━━━━━ Entries provided
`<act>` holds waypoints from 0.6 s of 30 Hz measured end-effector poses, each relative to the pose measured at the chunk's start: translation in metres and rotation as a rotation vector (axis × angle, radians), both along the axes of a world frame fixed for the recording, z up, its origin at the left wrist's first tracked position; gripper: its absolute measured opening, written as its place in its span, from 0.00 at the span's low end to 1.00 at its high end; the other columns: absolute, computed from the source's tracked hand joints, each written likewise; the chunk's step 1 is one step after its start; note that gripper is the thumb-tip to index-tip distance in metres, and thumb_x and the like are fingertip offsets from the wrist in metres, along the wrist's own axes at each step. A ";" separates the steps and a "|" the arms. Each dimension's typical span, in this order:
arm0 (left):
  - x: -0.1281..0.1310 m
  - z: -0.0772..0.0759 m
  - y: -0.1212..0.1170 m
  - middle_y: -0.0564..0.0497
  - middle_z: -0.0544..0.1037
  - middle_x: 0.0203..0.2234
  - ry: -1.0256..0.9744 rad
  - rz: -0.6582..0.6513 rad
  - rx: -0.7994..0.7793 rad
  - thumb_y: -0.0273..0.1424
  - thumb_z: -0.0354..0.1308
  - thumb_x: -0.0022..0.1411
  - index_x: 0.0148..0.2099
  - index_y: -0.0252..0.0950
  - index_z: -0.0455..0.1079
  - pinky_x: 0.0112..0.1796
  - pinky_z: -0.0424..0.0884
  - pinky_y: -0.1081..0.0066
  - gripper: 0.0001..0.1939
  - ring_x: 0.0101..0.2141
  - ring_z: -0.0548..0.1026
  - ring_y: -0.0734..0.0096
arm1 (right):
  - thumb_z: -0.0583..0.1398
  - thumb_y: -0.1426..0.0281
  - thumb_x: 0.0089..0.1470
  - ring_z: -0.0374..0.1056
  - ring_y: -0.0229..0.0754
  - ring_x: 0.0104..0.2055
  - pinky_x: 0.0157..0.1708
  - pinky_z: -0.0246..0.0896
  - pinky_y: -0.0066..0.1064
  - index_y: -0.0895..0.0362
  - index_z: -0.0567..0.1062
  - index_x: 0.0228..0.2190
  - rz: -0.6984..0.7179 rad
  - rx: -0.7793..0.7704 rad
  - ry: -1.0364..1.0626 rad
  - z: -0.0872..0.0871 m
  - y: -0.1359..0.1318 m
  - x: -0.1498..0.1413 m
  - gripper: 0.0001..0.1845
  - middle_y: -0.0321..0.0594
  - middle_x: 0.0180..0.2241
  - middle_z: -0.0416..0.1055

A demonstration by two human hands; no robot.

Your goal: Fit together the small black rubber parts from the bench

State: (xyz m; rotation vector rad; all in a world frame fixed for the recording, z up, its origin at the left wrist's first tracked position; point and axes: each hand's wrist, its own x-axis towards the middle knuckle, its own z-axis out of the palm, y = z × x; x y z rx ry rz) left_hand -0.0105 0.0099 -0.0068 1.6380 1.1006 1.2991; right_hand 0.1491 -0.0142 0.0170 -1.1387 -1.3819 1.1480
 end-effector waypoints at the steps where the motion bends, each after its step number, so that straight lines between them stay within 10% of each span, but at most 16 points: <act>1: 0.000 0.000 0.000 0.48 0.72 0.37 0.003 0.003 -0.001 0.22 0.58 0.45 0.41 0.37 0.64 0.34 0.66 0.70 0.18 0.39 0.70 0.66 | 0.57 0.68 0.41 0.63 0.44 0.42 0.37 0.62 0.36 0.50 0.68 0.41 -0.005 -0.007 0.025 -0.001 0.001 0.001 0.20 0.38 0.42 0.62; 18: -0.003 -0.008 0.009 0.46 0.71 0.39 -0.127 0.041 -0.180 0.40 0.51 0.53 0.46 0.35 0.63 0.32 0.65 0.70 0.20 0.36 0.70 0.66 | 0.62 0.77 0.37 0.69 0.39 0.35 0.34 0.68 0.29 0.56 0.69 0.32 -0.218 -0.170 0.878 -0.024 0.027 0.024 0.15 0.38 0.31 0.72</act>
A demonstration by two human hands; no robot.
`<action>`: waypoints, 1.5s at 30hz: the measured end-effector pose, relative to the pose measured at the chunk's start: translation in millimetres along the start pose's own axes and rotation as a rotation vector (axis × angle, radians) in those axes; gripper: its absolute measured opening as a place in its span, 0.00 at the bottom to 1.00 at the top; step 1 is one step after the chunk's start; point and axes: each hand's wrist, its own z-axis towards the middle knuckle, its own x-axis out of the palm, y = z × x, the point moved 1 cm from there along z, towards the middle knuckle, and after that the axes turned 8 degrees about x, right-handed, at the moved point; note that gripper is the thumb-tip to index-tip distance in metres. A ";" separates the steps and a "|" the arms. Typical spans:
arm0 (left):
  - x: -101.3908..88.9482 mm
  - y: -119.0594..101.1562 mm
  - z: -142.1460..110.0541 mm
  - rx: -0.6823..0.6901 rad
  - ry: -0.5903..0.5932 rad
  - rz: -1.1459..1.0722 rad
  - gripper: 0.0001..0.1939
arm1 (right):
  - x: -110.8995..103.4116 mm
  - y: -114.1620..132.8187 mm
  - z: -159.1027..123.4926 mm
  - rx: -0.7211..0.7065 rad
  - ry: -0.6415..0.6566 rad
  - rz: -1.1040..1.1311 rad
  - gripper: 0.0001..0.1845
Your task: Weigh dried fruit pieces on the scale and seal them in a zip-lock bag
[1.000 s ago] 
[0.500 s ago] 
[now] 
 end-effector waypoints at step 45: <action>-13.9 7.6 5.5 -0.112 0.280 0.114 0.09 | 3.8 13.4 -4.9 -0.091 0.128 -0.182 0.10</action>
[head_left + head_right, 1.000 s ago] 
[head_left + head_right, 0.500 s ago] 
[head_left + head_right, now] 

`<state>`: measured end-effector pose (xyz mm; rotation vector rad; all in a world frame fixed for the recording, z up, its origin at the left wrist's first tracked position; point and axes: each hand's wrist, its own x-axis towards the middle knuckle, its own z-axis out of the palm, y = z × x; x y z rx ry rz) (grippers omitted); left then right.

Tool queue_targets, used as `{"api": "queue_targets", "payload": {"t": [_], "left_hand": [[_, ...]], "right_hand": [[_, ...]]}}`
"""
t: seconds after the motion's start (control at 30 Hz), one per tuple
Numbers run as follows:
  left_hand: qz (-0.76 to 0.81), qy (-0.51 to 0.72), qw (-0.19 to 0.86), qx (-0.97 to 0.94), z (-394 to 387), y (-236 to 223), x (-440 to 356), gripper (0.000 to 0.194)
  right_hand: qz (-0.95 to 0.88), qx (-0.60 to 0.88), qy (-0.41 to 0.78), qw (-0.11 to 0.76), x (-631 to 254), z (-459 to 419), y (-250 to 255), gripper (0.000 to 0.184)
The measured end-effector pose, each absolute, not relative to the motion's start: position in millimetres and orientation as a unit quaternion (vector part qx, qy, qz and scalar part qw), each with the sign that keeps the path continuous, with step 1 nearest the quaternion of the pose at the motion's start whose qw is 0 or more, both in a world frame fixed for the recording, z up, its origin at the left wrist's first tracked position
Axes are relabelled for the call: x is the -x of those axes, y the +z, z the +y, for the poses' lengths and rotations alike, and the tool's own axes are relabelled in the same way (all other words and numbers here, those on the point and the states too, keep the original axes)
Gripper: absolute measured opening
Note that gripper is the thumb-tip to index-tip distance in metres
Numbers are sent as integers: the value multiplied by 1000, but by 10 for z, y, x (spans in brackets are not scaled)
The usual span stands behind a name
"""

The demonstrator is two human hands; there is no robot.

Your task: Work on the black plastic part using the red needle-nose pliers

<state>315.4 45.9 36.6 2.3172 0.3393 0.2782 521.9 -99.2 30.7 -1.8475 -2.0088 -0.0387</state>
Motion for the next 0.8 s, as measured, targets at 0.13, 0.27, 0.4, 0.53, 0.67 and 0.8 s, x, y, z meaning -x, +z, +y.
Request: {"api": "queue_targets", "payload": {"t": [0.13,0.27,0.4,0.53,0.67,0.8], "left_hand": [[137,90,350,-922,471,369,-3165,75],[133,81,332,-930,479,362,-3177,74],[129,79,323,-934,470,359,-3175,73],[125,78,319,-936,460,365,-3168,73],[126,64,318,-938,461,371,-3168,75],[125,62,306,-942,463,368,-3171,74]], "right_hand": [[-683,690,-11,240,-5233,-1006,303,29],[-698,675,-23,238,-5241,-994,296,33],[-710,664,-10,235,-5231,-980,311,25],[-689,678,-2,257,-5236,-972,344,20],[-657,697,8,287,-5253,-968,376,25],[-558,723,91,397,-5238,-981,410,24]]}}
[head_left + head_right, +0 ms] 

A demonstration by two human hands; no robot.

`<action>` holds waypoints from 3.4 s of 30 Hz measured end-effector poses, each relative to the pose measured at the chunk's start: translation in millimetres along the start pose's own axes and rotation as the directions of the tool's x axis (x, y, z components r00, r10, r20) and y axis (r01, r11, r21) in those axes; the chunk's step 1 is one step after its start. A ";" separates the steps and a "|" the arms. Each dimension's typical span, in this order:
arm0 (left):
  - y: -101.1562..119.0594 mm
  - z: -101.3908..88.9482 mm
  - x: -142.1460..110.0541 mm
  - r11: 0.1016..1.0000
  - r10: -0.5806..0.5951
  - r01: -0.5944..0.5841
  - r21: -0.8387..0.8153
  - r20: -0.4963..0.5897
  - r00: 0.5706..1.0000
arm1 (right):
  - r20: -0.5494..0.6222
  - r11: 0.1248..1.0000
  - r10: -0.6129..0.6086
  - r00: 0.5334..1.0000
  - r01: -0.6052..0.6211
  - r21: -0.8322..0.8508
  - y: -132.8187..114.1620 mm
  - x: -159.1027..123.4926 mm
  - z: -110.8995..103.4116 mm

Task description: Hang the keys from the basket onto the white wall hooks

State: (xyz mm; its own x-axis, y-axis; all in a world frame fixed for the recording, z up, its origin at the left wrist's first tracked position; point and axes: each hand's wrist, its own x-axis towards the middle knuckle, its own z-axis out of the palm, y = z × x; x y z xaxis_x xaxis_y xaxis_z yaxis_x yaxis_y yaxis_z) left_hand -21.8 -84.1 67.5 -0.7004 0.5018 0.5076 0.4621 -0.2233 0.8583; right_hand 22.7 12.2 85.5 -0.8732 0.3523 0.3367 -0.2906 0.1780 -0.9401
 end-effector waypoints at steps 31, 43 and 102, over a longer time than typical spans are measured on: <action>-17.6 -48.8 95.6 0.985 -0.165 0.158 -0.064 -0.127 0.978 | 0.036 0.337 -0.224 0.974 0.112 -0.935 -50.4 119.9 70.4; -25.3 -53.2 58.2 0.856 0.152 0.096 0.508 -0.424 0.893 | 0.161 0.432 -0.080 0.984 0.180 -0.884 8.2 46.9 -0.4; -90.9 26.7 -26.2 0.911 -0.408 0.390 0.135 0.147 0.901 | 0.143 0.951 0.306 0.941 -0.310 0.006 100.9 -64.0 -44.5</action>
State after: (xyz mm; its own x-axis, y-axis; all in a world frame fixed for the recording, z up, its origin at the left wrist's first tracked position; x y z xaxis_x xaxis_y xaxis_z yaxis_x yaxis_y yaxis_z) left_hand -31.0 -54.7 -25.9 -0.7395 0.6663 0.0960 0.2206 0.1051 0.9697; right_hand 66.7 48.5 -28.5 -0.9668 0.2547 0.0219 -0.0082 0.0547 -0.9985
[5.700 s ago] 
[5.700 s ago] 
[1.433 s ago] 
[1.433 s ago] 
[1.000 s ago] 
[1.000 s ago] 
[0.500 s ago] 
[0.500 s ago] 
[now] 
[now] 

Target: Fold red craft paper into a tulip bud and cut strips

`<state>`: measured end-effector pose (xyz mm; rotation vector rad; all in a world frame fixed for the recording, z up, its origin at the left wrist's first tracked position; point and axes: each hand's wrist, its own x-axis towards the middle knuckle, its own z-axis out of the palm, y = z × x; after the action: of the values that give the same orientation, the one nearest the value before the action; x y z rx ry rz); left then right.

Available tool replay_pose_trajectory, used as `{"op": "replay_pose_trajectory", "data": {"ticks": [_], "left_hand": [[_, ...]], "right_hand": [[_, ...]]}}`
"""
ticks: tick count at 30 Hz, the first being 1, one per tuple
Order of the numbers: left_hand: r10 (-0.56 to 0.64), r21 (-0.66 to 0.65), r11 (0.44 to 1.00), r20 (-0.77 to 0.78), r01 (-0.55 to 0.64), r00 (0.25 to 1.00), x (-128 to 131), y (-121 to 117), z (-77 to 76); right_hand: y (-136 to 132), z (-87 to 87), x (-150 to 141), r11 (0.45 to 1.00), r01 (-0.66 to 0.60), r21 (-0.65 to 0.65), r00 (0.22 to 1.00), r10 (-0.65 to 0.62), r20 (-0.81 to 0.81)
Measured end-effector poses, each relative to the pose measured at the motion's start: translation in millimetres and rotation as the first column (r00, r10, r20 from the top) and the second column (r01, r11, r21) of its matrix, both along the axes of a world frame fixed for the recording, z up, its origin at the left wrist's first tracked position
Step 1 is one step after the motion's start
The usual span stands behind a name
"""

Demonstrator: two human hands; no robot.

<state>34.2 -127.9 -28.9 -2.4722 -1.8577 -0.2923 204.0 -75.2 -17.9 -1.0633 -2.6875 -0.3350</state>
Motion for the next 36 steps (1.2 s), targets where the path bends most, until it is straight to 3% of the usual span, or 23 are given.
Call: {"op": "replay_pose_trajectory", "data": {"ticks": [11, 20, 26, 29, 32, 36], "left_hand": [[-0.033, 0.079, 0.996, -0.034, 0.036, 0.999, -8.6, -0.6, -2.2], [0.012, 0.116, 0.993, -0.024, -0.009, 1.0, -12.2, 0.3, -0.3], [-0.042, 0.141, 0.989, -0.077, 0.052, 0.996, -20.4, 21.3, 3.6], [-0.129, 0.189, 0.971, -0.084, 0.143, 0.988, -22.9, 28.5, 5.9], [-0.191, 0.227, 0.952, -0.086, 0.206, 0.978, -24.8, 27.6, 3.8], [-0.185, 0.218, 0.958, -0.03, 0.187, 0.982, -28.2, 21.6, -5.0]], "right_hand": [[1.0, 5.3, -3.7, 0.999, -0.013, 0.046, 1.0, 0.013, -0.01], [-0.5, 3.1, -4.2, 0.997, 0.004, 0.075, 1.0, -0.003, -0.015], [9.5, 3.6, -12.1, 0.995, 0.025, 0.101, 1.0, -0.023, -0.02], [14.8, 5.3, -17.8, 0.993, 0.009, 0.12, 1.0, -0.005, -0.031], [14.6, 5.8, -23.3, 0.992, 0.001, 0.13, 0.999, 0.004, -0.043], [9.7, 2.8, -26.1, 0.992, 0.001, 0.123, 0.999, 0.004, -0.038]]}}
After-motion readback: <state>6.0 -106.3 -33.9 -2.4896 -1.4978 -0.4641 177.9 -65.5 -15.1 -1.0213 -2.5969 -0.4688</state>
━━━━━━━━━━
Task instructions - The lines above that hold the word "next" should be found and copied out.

Solved exercise -
Motion for the next 0.8 s, as measured, targets at 0.13, 0.27, 0.4, 0.53, 0.67 and 0.8 s, x, y, z meaning -x, +z, +y.
Motion for the next 36 steps (1.2 s), targets where the path bends most, until it is straight to 3% of the usual span, or 23 are given.

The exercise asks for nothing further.